> _What you are asked to do_
Only the lines from the one containing "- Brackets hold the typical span" through the end of the data below should be copied, each exactly as written and with both ends kept.

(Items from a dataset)
== Segment start ==

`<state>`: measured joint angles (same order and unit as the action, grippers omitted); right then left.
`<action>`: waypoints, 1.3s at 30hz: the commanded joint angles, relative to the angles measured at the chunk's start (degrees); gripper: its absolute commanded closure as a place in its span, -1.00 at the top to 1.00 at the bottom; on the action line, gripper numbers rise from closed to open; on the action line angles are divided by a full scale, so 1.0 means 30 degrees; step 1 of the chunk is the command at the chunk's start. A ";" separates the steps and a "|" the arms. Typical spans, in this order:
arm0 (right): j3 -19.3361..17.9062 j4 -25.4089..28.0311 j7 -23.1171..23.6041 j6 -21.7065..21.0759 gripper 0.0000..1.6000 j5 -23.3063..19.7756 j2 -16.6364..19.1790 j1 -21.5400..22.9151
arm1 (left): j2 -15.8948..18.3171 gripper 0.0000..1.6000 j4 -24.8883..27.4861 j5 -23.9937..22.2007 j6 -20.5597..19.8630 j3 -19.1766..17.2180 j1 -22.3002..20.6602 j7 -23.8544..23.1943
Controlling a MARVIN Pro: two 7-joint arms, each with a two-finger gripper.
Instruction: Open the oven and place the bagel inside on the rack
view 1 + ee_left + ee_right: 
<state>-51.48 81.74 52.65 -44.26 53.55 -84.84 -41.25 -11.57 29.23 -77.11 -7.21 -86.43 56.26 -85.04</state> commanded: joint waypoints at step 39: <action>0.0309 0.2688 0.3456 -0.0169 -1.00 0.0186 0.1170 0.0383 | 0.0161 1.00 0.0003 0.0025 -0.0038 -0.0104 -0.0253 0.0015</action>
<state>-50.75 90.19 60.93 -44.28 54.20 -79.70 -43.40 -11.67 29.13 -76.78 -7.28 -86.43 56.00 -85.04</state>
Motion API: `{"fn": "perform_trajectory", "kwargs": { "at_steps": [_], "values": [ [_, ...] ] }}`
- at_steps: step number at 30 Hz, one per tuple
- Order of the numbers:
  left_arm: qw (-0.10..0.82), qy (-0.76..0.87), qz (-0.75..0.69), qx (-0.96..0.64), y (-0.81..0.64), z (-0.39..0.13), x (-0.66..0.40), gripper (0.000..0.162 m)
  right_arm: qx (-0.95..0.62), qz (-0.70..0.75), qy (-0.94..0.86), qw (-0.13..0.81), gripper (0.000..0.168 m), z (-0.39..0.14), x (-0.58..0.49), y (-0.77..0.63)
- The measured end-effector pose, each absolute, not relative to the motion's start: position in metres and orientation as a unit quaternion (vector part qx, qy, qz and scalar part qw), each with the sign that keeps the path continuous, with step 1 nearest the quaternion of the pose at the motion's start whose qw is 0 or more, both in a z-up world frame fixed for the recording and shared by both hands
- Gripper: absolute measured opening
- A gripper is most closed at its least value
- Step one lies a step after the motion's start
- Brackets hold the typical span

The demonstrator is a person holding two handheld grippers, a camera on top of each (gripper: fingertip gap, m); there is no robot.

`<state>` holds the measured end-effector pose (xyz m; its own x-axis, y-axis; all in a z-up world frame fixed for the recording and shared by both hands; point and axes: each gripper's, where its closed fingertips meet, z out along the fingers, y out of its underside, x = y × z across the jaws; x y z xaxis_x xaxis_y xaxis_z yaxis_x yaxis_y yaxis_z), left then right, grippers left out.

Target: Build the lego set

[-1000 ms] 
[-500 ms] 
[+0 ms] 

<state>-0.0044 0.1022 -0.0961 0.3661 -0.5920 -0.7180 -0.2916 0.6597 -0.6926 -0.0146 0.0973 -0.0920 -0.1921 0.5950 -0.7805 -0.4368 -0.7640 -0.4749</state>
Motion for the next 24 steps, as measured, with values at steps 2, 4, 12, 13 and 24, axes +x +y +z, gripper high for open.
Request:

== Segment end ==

> _Answer to this problem_
- Brackets hold the typical span

The demonstrator is a person holding two handheld grippers, a camera on top of each (gripper: fingertip gap, m); there is no robot.

`<state>` holds the measured end-effector pose (xyz m; its own x-axis, y-axis; all in a z-up world frame fixed for the recording and shared by both hands; point and axes: each gripper's, where its closed fingertips meet, z out along the fingers, y out of its underside, x = y × z across the jaws; x y z xaxis_x xaxis_y xaxis_z yaxis_x yaxis_y yaxis_z), left then right, grippers left out.

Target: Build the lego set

[-1000 ms] 
[-500 ms] 
[+0 ms] 

<state>-0.0044 0.1022 -0.0961 0.3661 -0.5920 -0.7180 -0.2916 0.6597 -0.6926 -0.0146 0.0973 -0.0920 -0.1921 0.5950 -0.7805 -0.4368 -0.7640 -0.4749</state>
Motion for the next 24 steps, as measured, with values at steps 2, 4, 12, 13 and 24, axes +x +y +z, gripper high for open.
Request:

What was asked for in the exercise is now done.